Data section:
- Opening Delimiter -

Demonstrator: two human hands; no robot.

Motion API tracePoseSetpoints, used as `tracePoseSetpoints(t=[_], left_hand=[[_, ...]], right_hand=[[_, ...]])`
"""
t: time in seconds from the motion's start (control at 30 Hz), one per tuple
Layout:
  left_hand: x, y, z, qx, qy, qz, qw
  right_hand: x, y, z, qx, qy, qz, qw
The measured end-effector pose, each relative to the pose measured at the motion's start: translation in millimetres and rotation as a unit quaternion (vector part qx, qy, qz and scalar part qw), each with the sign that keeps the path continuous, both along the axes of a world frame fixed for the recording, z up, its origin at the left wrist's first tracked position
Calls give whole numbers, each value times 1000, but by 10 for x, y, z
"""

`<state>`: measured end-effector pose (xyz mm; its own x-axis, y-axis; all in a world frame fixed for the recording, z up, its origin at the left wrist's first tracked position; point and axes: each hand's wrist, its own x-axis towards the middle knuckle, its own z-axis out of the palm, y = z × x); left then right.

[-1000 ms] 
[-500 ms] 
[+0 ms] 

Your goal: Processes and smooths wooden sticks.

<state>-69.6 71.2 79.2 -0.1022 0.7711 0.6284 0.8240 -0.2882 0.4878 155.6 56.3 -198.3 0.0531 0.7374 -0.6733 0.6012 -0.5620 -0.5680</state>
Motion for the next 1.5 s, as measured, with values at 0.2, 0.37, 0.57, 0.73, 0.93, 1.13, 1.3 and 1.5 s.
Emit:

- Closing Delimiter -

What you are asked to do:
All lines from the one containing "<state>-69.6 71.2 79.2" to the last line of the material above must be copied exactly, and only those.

Task answer:
<state>-69.6 71.2 79.2 -0.1022 0.7711 0.6284 0.8240 -0.2882 0.4878 155.6 56.3 -198.3 0.0531 0.7374 -0.6733 0.6012 -0.5620 -0.5680</state>
Motion for the next 1.5 s, as measured, with values at 0.2, 0.37, 0.57, 0.73, 0.93, 1.13, 1.3 and 1.5 s.
Emit:

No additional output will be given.